■ **Exercise prompt**:
Without including any pictures, copy every line below exactly.

##### Dataset section #####

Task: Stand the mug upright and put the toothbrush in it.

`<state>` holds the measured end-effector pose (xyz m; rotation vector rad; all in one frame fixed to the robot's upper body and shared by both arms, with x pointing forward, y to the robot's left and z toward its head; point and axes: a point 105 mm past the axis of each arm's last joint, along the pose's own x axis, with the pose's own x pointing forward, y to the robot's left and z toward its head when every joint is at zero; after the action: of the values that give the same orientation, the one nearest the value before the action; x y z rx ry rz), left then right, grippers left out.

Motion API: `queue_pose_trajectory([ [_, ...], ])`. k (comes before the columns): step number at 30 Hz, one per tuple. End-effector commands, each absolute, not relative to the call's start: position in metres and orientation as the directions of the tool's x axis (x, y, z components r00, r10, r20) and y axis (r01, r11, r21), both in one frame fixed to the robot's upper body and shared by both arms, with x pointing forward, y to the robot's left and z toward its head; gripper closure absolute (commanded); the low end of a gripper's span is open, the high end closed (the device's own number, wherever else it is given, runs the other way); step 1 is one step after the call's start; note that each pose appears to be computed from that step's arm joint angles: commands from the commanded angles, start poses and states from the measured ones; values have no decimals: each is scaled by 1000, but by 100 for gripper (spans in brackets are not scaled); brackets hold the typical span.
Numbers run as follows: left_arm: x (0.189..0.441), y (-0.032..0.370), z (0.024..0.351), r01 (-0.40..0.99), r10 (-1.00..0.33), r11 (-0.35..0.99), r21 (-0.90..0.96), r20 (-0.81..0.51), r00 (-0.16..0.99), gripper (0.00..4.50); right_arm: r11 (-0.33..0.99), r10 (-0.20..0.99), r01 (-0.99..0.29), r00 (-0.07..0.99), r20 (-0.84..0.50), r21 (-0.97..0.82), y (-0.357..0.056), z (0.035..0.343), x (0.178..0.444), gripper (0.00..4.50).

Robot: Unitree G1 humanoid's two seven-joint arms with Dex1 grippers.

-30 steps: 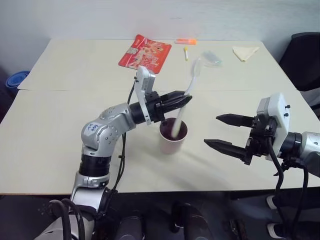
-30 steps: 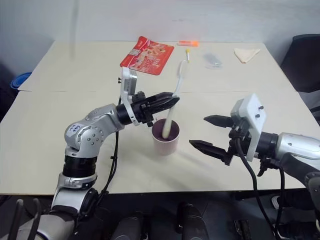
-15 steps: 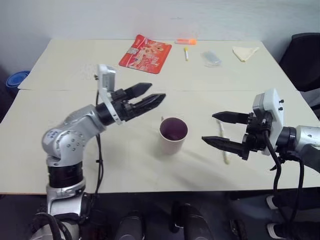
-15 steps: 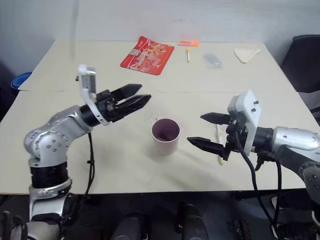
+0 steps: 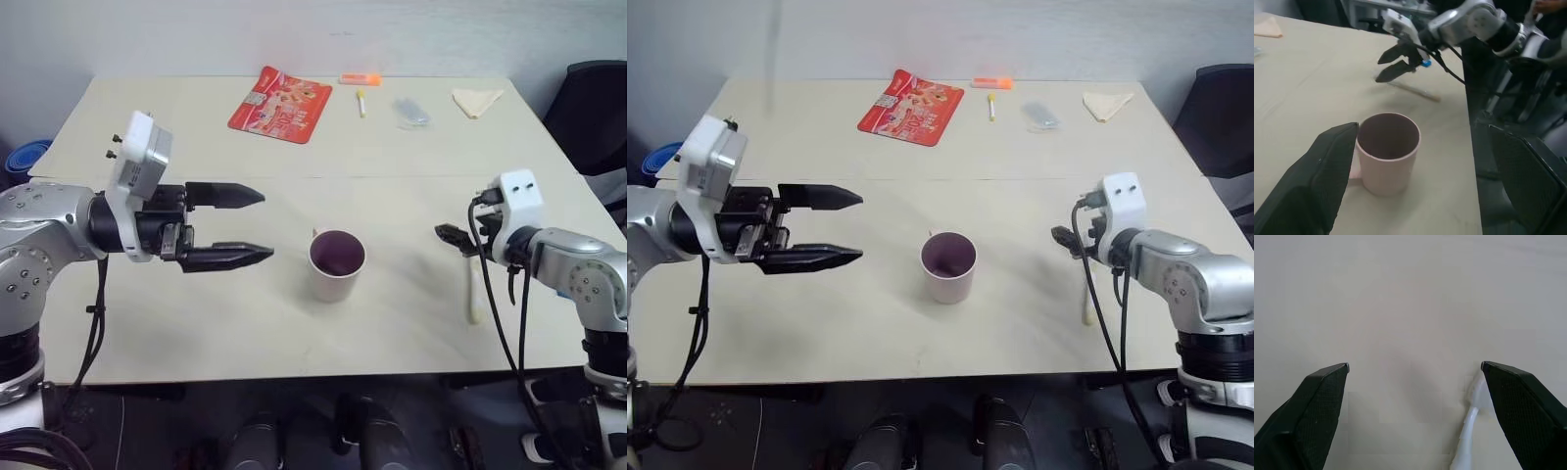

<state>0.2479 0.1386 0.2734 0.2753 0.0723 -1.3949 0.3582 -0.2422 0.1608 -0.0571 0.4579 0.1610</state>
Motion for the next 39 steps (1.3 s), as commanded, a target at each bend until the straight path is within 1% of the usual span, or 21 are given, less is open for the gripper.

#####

■ **Written response**:
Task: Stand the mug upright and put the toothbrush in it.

`<state>` holds the measured end-effector pose (xyz m; rotation vector rad; all in one frame fixed to the robot's upper body and shared by both arms, with x pointing forward, y to the robot's left and z toward its head; point and axes: a point 105 mm past the axis of each arm's last joint, along the pose's own x axis, with the pose's own x pointing forward, y to the robot's left and z toward its head when every joint is at zero; after the action: of the values that give the same orientation, the one nearest the value before the action; x y z rx ry rz), left then right, grippers left out.

Motion API: `queue_pose_trajectory([ [_, ...], ])`. k (comes before the columns): step number at 30 Hz, one per tuple. End-effector commands, each absolute, not relative to the call's start: position in metres and orientation as the directions of the tool's x axis (x, y, z components r00, r10, r20) and y axis (r01, r11, r21), both in one frame fixed to the robot's upper body and shared by both arms, with x pointing forward, y to the robot's left and z toward its head; gripper closure absolute (commanded); the low end of a gripper's span is open, the high end closed (the device's own number, wherever else it is given, runs the other way); step 1 is one step after the call's start; note that each pose appears to be computed from that step's arm joint angles: commands from the commanded angles, start poses and states from the measured ones; values have no decimals: each is scaled by 1000, but by 100 for gripper (spans in brackets are not scaled); brackets hold the typical span.
Numbers run as follows: left_arm: x (0.189..0.441), y (-0.032..0.370), z (0.024..0.351), r01 (-0.40..0.99), r10 (-1.00..0.33), r11 (-0.35..0.99), r21 (-0.90..0.96), r20 (-0.81..0.51), r00 (-0.16..0.99), gripper (0.00..4.50); right_arm: r11 (-0.33..0.99), r10 (-0.20..0.99), r01 (-0.99..0.29), r00 (-0.07..0.99), r20 (-0.84..0.50), r21 (-0.97..0.82), y (-0.357..0.056), z (0.035..0.343), x (0.178..0.444), gripper (0.00..4.50).

Robot: Unitree G1 humanoid's two seven-joint arms with Dex1 grippers.

-30 steps: 
-30 steps: 
-15 steps: 
-15 steps: 
+0 steps: 

<state>0.2479 0.1386 0.2734 0.2753 0.0723 -1.3949 0.3582 -0.2422 0.1608 -0.0571 0.4579 0.1610</state>
Motion for the next 39 steps (1.3 s), as commanded, a target at each bend until the straight path is within 1% of the usual span, or 21 are given, less is open for the gripper.

The exercise is fully answered.